_Problem details:_ Your job is to print, exactly, the lines in the data below from the line with "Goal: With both" through the line with "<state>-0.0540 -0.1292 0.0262", both included, and to omit any picture.

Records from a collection
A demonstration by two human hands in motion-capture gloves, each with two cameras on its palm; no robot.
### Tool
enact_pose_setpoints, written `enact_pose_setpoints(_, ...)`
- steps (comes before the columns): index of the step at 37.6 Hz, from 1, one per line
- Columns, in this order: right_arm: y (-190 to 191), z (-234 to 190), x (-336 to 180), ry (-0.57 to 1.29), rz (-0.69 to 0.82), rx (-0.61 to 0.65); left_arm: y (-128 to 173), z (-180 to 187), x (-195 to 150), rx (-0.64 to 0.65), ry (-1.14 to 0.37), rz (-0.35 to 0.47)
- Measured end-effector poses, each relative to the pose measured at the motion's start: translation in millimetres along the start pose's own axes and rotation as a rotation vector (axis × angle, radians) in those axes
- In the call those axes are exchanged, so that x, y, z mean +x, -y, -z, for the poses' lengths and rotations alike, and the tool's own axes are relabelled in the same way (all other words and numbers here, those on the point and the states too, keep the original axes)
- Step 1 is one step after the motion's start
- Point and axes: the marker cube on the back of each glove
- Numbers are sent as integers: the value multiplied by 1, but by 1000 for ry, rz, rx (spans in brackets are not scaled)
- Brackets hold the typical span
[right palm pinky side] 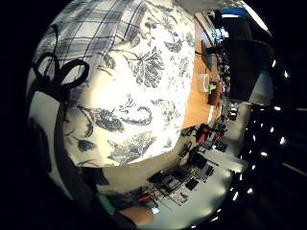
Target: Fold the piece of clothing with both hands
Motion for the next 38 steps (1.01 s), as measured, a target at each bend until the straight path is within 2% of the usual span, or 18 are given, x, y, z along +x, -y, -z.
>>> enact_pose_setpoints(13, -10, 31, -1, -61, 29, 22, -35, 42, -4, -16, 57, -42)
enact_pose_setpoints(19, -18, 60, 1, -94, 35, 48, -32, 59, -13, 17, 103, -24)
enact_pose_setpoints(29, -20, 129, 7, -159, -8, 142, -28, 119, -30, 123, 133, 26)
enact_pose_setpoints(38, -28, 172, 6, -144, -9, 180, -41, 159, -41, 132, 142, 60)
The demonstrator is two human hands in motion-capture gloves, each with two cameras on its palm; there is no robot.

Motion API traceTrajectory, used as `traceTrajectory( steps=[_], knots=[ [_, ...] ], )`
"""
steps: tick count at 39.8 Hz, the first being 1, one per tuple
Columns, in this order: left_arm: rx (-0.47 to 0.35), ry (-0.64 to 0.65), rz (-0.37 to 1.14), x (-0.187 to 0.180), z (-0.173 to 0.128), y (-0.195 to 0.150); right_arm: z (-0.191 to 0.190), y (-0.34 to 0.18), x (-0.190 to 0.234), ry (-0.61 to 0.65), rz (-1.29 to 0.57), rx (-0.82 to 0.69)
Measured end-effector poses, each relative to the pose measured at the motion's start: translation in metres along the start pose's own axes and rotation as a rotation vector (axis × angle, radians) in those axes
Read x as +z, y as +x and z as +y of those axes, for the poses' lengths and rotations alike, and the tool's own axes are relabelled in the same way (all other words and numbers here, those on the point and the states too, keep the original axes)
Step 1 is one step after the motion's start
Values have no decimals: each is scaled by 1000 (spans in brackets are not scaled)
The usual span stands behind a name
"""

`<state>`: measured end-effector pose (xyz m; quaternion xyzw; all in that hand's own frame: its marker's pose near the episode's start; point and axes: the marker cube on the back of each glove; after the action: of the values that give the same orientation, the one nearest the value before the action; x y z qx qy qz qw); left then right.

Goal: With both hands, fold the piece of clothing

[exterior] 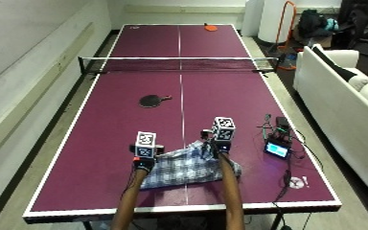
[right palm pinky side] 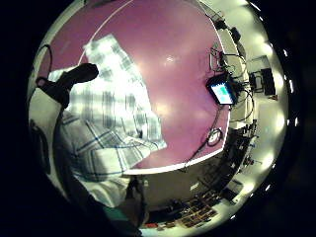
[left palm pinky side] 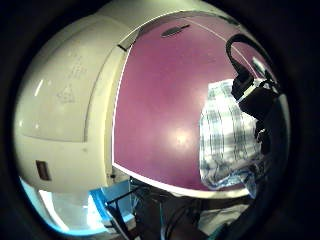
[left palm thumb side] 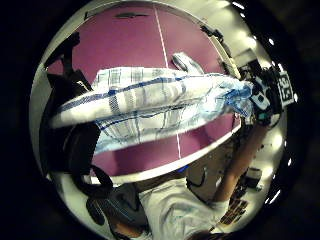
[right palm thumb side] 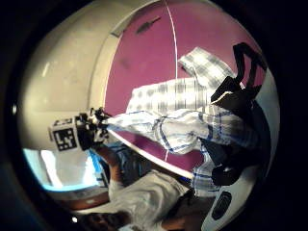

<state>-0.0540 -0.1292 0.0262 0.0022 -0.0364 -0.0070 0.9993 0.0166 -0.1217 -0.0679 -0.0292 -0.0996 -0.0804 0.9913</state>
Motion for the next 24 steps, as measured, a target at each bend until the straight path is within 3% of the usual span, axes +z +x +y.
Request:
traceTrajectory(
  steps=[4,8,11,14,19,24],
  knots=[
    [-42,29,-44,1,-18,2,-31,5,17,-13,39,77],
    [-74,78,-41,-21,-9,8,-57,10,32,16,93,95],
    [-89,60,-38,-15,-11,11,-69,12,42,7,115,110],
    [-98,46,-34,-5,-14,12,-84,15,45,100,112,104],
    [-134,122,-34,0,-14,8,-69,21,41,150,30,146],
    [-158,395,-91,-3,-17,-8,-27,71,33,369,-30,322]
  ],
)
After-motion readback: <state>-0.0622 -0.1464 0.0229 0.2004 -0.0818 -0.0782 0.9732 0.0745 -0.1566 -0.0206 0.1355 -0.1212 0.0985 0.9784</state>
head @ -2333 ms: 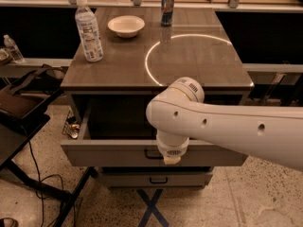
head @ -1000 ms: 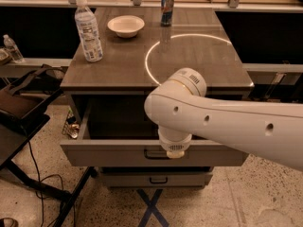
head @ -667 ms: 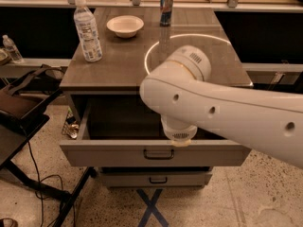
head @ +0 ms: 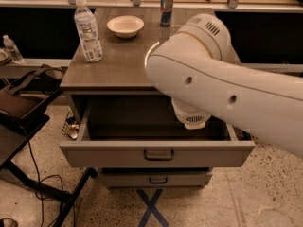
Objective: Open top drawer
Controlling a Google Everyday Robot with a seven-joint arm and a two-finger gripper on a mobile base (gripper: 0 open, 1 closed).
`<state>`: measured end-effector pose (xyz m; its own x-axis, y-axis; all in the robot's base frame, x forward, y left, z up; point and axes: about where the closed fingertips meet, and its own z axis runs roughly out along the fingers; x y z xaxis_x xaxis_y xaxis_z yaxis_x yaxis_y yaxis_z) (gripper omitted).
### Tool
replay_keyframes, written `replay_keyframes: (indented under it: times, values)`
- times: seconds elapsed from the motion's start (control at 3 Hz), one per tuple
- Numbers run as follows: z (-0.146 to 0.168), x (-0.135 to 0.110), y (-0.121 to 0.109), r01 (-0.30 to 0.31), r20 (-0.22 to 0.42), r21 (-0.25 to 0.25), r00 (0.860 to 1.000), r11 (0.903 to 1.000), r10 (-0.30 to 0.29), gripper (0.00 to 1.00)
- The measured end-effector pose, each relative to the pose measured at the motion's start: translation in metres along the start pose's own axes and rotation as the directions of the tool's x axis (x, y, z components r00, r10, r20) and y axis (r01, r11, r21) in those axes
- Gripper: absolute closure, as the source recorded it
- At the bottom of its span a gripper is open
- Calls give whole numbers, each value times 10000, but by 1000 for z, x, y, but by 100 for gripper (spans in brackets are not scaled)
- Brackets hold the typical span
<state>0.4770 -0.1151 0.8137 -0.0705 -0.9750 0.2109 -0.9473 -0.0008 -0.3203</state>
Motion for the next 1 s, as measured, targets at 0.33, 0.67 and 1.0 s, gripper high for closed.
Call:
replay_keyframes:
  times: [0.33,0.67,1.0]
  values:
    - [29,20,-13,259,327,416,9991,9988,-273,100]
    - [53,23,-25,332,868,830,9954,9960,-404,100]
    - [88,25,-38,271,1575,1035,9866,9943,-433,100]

_Response:_
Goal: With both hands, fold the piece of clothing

[exterior] 
[right palm pinky side] 
[left palm pinky side] 
[left palm thumb side] 
[right palm thumb side] 

<state>-0.0540 -0.1292 0.0262 0.0022 -0.0364 -0.0070 0.9993 0.0166 -0.1217 -0.0679 -0.0292 -0.0996 -0.0804 0.9913</state>

The exercise is finished.